SUPPLIED MATERIAL:
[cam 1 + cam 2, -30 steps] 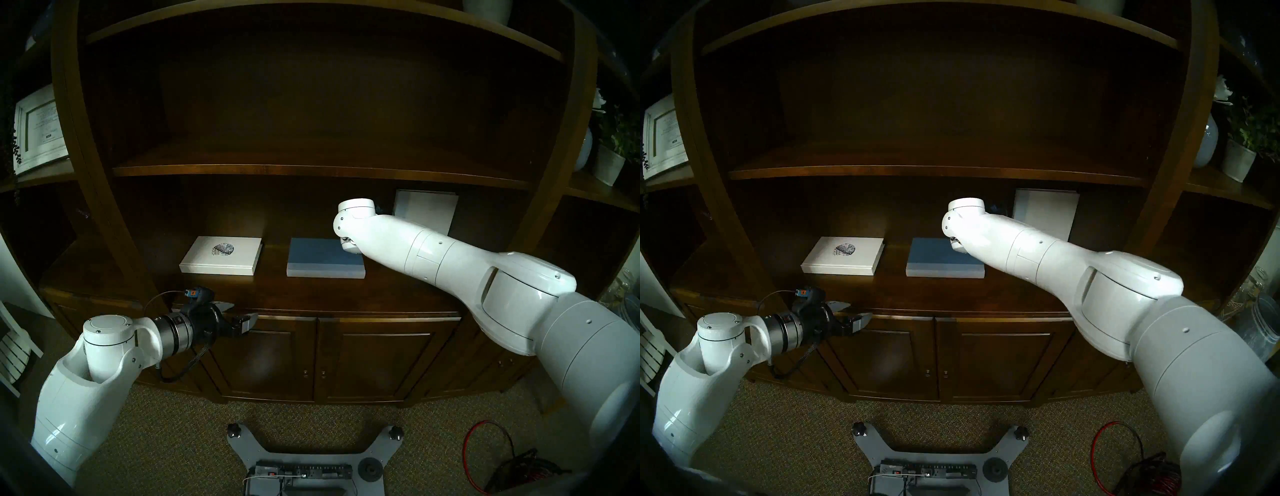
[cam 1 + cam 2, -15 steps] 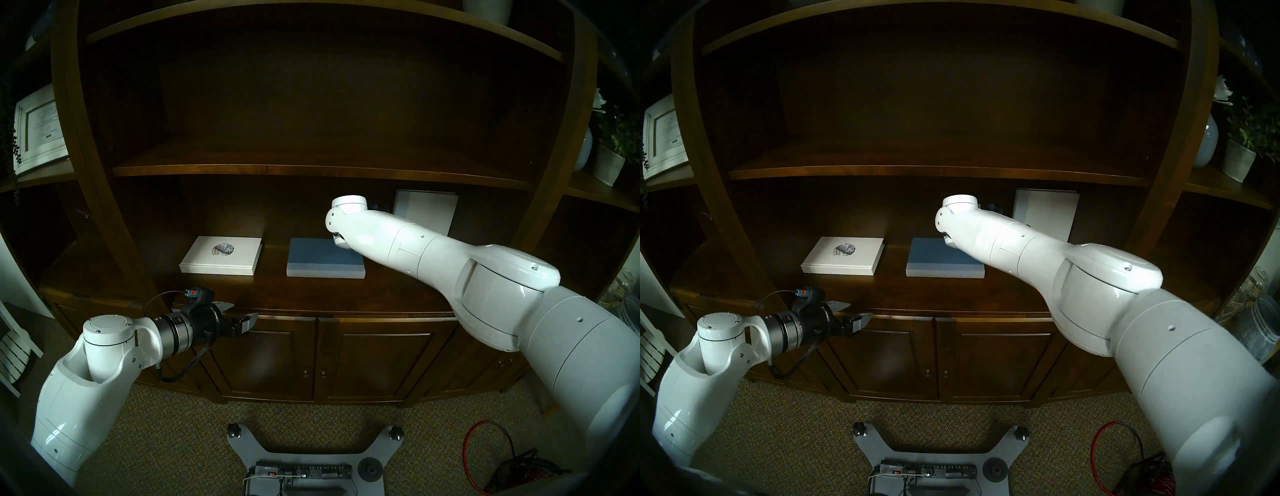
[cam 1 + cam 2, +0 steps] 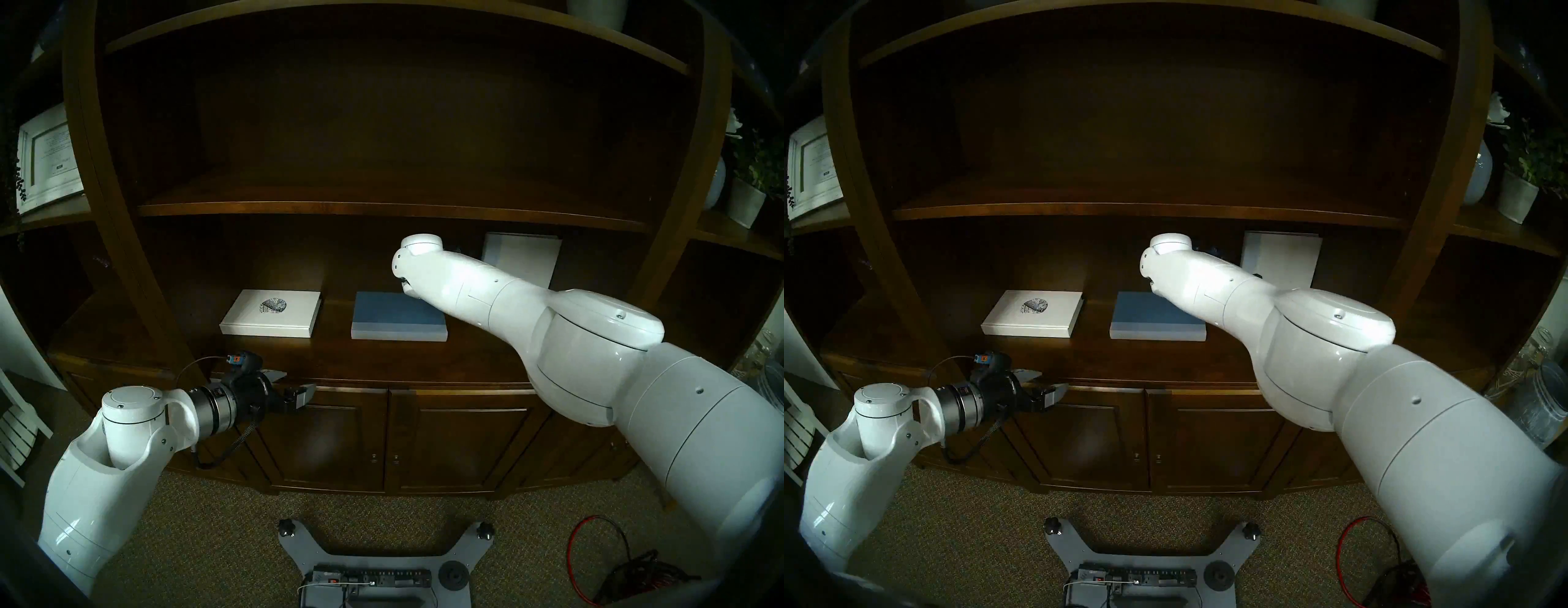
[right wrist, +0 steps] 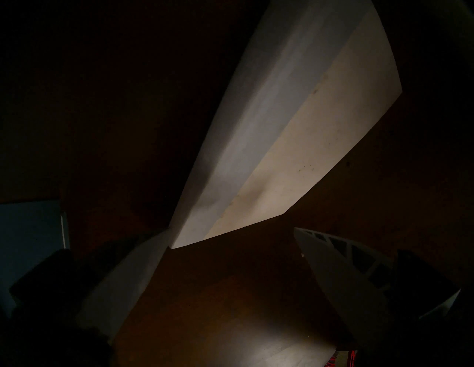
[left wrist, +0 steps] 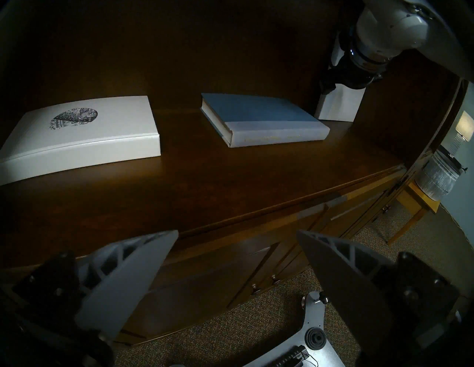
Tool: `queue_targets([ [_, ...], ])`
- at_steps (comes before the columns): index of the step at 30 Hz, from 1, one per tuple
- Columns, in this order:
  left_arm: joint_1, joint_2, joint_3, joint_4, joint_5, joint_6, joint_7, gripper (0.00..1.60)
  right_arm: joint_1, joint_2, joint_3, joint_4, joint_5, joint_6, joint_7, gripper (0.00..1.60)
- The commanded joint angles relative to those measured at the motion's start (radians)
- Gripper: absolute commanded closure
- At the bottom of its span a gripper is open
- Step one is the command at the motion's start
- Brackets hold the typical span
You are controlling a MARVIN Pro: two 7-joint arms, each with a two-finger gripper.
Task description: Close the books and align them horizontally on the shelf
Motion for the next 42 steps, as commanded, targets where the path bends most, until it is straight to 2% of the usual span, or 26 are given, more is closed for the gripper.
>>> queue_targets([
  [1, -0.017, 0.001, -0.009, -0.021, -0.001, -0.01, 0.0, 0.0, 0.06, -0.079, -0.003, 0.099, -0.009, 0.003, -0.089, 0.0],
  [5, -0.017, 0.001, -0.009, -0.022, -0.001, -0.01, 0.0, 0.0, 0.062, -0.097, 0.007, 0.126, 0.002, 0.007, -0.101, 0.0],
  [16, -0.017, 0.001, -0.009, -0.022, -0.001, -0.01, 0.0, 0.0, 0.08, -0.142, -0.009, 0.205, -0.01, 0.016, -0.021, 0.0],
  [29, -0.017, 0.001, -0.009, -0.021, -0.001, -0.009, 0.0, 0.0, 0.111, -0.136, -0.037, 0.237, -0.017, 0.047, 0.137, 0.0],
  [42, -0.017, 0.001, -0.009, -0.021, -0.001, -0.009, 0.0, 0.0, 0.113, -0.144, -0.08, 0.288, -0.037, 0.043, 0.221, 0.0],
])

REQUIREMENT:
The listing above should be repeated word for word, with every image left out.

YOUR SOLUTION:
[cam 1 + cam 2, -30 steps] 
[cam 1 + cam 2, -15 steps] 
[cam 1 + cam 2, +0 steps] 
[right wrist, +0 steps] 
[left wrist, +0 steps] 
Tool: `queue_targets([ [_, ...], ])`
- at_steps (comes before the columns): index of the step at 30 Hz, from 1, one per tuple
- Columns, in this order:
  left_arm: joint_1, joint_2, joint_3, joint_4, joint_5, joint_6, joint_7, gripper (0.00..1.60)
  right_arm: joint_1, joint_2, joint_3, joint_4, joint_5, joint_6, joint_7, gripper (0.00..1.60)
- The commanded joint angles relative to those measured at the motion's start (radians)
- Gripper: absolute commanded closure
- At the bottom of its span a gripper is open
- Step one is the command at the motion's start
- Brackets hold the typical span
You are controlling a MARVIN Pro: two 7-joint arms, each with a two-finger gripper.
Task description: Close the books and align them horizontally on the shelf
Motion for the next 42 steps, as commanded, targets where the path bends most, until it is straight to 2% of the usual span, or 26 are given, more is closed for the gripper.
>>> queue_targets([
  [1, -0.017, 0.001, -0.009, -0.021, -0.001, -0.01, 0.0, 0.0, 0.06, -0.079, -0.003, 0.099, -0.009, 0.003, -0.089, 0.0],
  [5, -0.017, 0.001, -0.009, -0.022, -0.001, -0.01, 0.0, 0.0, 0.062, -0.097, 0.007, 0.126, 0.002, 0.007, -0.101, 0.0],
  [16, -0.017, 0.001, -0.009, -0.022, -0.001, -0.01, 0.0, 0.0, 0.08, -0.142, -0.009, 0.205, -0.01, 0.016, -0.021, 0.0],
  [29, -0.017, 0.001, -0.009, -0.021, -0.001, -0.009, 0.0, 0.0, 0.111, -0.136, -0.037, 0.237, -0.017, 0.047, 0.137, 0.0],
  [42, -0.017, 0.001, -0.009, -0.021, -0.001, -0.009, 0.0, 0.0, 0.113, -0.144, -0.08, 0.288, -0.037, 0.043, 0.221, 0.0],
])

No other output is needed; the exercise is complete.